Posted by on Jan. 17, 2013 at 2:41 PM
  • 8 Replies

 

The Massive Human and Moral Cost of Gun Violence

The US has spent $1.5 trillion on Iraq and Afghanistan wars so far, while ignoring the reality that the greatest threats to child safety come from enemies within.
January 13, 2013 |
The heartrending massacre of 20 6- and 7-year-old children and six educators in Newtown, Conn., has galvanized public attention once again after a mass shooting. But the killing of children by gun violence is not new. It has been a relentlessly unreported and under-reported plague that has snuffed out the lives of 119,079 children and teenagers since 1979. That's an average of 3,721 child and teen deaths every year for 32 years. That's 4,763 classrooms of 25 children each. The number of children and teens killed by guns since 1979 is two and a half times greater than the number of U.S. military personnel killed in action in the Vietnam (47,434) or Korean (33,739) Wars, and over 22 times greater than American military personnel killed in the wars in Afghanistan (1,712) and in Iraq (3,518).

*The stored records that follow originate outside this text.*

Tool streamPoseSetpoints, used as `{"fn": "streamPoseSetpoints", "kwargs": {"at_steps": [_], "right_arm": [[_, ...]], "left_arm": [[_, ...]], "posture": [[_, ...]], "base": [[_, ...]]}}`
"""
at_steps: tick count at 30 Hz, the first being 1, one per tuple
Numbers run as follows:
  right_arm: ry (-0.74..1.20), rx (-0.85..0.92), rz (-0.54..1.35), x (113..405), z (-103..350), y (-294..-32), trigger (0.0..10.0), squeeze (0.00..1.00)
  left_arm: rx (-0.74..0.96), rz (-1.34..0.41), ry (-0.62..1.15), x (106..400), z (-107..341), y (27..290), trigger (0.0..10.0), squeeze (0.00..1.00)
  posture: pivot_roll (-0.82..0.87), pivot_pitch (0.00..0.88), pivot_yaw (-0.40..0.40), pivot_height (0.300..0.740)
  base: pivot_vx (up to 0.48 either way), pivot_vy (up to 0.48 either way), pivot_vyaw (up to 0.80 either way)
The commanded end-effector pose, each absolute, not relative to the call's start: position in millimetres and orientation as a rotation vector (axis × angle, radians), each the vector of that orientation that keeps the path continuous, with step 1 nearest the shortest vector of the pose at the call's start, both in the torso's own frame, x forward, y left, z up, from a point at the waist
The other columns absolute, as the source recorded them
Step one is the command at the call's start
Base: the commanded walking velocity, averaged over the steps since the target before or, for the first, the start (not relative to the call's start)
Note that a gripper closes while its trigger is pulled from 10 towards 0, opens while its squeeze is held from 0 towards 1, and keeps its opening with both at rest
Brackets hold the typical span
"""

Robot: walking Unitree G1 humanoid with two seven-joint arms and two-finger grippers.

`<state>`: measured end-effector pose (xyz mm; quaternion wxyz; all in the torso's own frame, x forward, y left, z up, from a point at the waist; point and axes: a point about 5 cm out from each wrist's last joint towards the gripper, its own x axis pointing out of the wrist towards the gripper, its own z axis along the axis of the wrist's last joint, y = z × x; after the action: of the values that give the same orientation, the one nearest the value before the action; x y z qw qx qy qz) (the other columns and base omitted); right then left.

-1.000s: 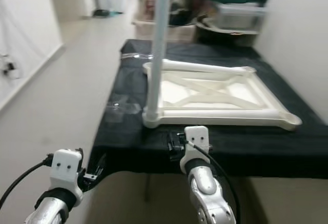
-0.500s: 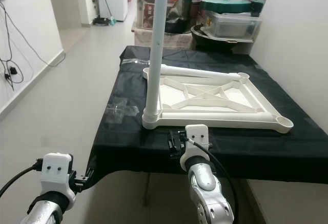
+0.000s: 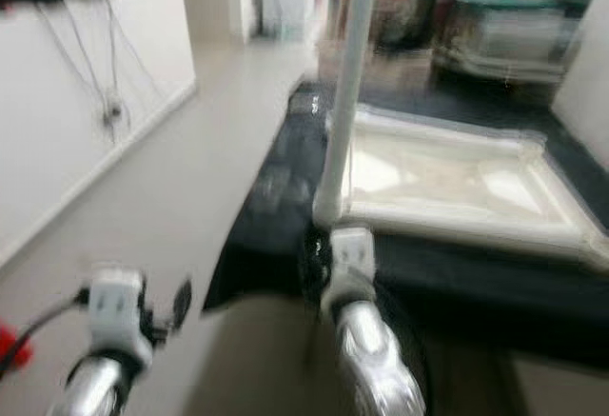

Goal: Building children table

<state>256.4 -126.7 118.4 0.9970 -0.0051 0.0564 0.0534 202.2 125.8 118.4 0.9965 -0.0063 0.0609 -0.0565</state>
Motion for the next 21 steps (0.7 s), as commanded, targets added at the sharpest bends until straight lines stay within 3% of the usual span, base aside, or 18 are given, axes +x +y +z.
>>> {"fn": "streamPoseSetpoints", "kwargs": {"at_steps": [1,6,12,21], "right_arm": [[0.106,-0.018,0.097,254,119,-126,10.0,0.00],[0.107,-0.004,0.085,253,116,-124,10.0,0.00],[0.101,-0.004,0.072,263,114,-123,10.0,0.00],[0.144,-0.033,0.080,272,102,-115,10.0,0.00]], "left_arm": [[0.006,-0.130,0.122,204,117,123,10.0,0.00],[0.013,-0.156,0.111,209,118,121,10.0,0.00],[0.026,-0.162,0.101,215,117,118,10.0,0.00],[0.040,-0.171,0.131,227,105,118,10.0,0.00]], "posture": [[0.09,0.000,-0.058,0.740],[0.09,0.000,-0.052,0.740],[0.09,0.000,-0.039,0.740],[0.08,0.000,-0.032,0.740]], "base": [[0.000,0.000,0.00],[0.000,0.000,0.00],[0.000,0.000,-0.69],[0.000,0.000,0.00]]}}
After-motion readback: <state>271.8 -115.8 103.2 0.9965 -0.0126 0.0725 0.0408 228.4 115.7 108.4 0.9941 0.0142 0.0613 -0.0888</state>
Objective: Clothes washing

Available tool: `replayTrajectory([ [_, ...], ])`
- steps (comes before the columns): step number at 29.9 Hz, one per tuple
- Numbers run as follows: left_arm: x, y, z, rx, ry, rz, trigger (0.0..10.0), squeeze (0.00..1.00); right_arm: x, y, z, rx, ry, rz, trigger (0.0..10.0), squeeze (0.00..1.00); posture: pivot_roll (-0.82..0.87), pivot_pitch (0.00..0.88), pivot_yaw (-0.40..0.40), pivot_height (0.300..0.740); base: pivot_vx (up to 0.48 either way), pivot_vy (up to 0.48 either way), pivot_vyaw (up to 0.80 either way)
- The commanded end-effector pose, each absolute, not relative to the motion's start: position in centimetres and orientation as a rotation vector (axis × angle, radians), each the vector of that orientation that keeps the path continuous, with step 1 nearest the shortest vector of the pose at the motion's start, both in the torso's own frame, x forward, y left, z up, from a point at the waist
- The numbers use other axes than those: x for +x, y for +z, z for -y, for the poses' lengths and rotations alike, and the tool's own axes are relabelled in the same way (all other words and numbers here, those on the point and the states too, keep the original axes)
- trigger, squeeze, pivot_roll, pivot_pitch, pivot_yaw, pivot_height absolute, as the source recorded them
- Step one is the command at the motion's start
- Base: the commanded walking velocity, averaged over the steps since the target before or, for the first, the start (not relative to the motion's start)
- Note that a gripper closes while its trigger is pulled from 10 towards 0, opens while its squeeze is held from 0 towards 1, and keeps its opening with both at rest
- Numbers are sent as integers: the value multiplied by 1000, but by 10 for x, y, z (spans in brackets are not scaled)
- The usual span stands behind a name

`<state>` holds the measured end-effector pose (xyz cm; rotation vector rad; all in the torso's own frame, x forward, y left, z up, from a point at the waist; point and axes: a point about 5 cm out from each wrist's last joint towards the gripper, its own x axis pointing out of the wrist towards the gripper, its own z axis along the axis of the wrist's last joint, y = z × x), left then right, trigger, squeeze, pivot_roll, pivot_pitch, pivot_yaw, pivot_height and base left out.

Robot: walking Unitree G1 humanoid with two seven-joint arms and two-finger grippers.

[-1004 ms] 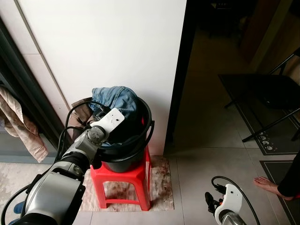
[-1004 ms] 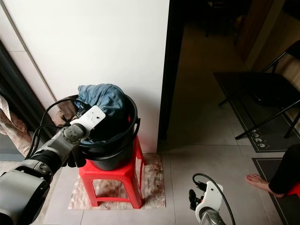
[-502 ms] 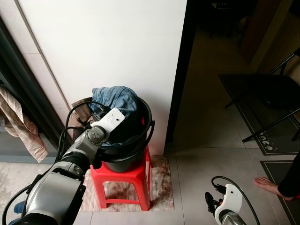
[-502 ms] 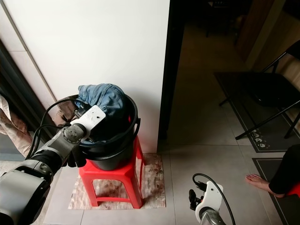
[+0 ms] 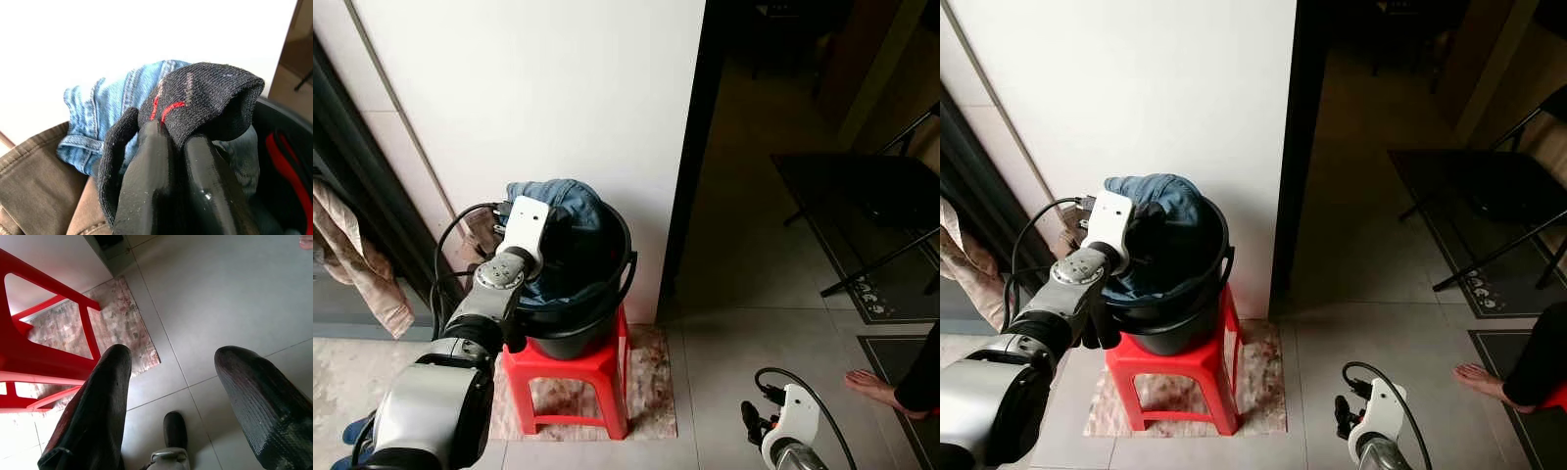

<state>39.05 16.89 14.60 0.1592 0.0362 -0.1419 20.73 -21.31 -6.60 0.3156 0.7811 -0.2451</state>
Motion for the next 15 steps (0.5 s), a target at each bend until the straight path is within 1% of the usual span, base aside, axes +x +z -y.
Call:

The United States of America has spent a $1.5 trillion on the Iraq and Afghanistan wars so far, purportedly to protect our children and citizens from enemies without, while ignoring the reality that the greatest threats to child safety and wellbeing come from enemies within.

Gun violence saturates our children's lives and relentlessly threatens them every day. It has romped through their playgrounds; invaded their birthday parties; terrorized their Head Start classrooms, child care centers, and schools; frolicked down the streets they walk to and from school; danced through their school buses; waited at the red light and bus stop; lurked behind trees; run them down on the corner; shot them through their bedroom windows, on their front porches, and in their neighborhoods. Gun violence has taught, entertained, and tantalized them incessantly across television, movie, and video game screens and the Internet. It has snatched away their parents, aunts, uncles, cousins, brothers, sisters, friends, and teachers; sapped their energy and will to learn; and made them forget about tomorrow. It has nagged and picked at their child and youthful minds and spirits and darkened their dreams, day in and day out, snuffing out the promise and joy of childhood and inflicting them with post traumatic stress disorders - often chronic. It has caused them recurring nightmares and made them afraid to go outdoors or to the movies. It has made them want to or feel they have to get a gun or join a gang to protect themselves because adults can't or won't protect them. It has made them plan their own funerals because they don't think they'll live to adulthood. It has killed them with guns every three hours and 15 minutes and injured them every 34 minutes. It terrifies them and makes them cry inside and wonder if and when enough adults are ever going to stand up and make it stop and make children safe.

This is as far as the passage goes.